PHASE 3: Error recovery (Week 2, 3 hours)
├─ Task 3.1: Refactor to RFC 7807 format [1.5h]
├─ Task 3.2: Write error recovery tests [1.5h]

PHASE 4: Context & conventions (Week 2, 2 hours)
└─ Task 4.1: Curate AGENTS.md [2h]

Total effort: 15 hours
Expected improvement: 4/30 → 18/30 (Agent-tolerant → Agent-ready)

Tips for Effective Clustering

1. Make clusters user-visible problems, not technical categories.

Bad: "API findings" (technical category) Good: "API-first agent discovery" (user problem: agents can find your API)

2. Keep clusters focused (3–5 findings per cluster).

If a cluster has >7 findings, split it into two.

3. Document dependencies explicitly.

Example:

Cluster: CLI enhancements
Depends on: None (independent)

Cluster: CLI integration with OpenAPI
Depends on: "CLI enhancements" (need --json output first)

4. Use effort/impact ratio to prioritize.

Impact (score delta):   +4  +3  +2  +1
Effort (hours):          6   4   3   2

Ratio (impact/effort):  0.7 0.75 0.67 0.5
                        ↑ Highest priority

5. Show which agent specializes in each cluster.

Example:

Cluster: Agent tool discoverability
Agent assigned: api-optimizer (API descriptions) + mcp-builder (MCP) + discovery-writer (llms.txt)
Effort estimate: 6 hours

Anti-Patterns

Anti-pattern 1: Dimension-based clustering

Bad:

"API Surface cluster" (all API Surface findings)
"MCP Server cluster" (all MCP findings)

This leads to working on things that don't create user value.

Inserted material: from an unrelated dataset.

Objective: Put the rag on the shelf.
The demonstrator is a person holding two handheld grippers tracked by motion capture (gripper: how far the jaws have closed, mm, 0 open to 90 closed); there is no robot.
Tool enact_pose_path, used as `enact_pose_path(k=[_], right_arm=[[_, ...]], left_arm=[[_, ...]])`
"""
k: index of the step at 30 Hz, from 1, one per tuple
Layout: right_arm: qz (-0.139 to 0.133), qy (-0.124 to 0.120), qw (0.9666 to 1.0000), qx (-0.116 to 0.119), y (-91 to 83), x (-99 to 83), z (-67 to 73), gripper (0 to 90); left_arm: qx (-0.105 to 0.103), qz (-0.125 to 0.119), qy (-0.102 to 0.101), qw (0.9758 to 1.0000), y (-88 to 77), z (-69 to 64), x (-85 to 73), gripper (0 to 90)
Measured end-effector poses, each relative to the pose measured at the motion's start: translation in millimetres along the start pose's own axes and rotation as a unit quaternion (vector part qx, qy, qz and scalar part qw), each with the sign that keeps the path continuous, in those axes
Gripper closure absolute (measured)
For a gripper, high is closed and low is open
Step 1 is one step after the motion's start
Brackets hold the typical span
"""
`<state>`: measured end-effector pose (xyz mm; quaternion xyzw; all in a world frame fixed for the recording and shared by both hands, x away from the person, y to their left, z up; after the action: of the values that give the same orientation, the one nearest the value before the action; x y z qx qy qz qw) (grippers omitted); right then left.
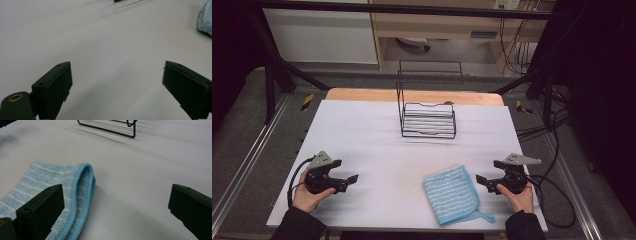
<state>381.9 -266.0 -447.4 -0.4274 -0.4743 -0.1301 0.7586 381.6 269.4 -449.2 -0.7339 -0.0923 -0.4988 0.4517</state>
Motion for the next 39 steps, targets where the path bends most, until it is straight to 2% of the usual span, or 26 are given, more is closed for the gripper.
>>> enact_pose_path(k=[14,25,31,39], right_arm=[[0.005,-0.002,1.0000,-0.006,1.6,-1.0,0.6,1.3],[0.009,-0.005,0.9999,-0.006,4.0,-1.4,2.1,1.2],[0.010,-0.007,0.9999,-0.009,4.4,-1.7,2.2,1.2],[0.009,-0.006,0.9999,-0.010,4.2,-1.7,2.4,1.2]], left_arm=[[-0.006,0.017,0.000,0.9998,9.6,-10.7,1.0,9.6],[-0.009,0.015,-0.006,0.9998,19.2,-26.5,9.0,9.7],[-0.014,0.018,-0.001,0.9998,26.6,-37.4,15.1,10.0],[-0.028,0.029,0.020,0.9990,39.2,-58.4,28.2,10.6]])
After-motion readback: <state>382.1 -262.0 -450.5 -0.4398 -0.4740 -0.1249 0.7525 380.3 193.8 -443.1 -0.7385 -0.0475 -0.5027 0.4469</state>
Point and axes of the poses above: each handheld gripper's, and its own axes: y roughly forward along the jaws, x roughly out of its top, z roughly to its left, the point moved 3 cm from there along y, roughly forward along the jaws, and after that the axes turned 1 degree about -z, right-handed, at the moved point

Anti-pattern 2: Mixing effort levels

Bad:

Cluster: Error resilience
├─ Add RFC 7807 (1 hour) ✓ Easy
├─ Implement custom error codes (4 hours) ✗ Hard
├─ Multi-vendor error handling (8 hours) ✗ Very hard

These should be separate clusters so you can tackle the easy win first.

Anti-pattern 3: Ignoring dependencies

Bad: Start with "Advanced multi-agent patterns" before "Basic tool descriptions"

This creates frustration. Dependencies prevent parallel work and waste effort.

Good: Start with low-effort/high-impact clusters first, then build on them.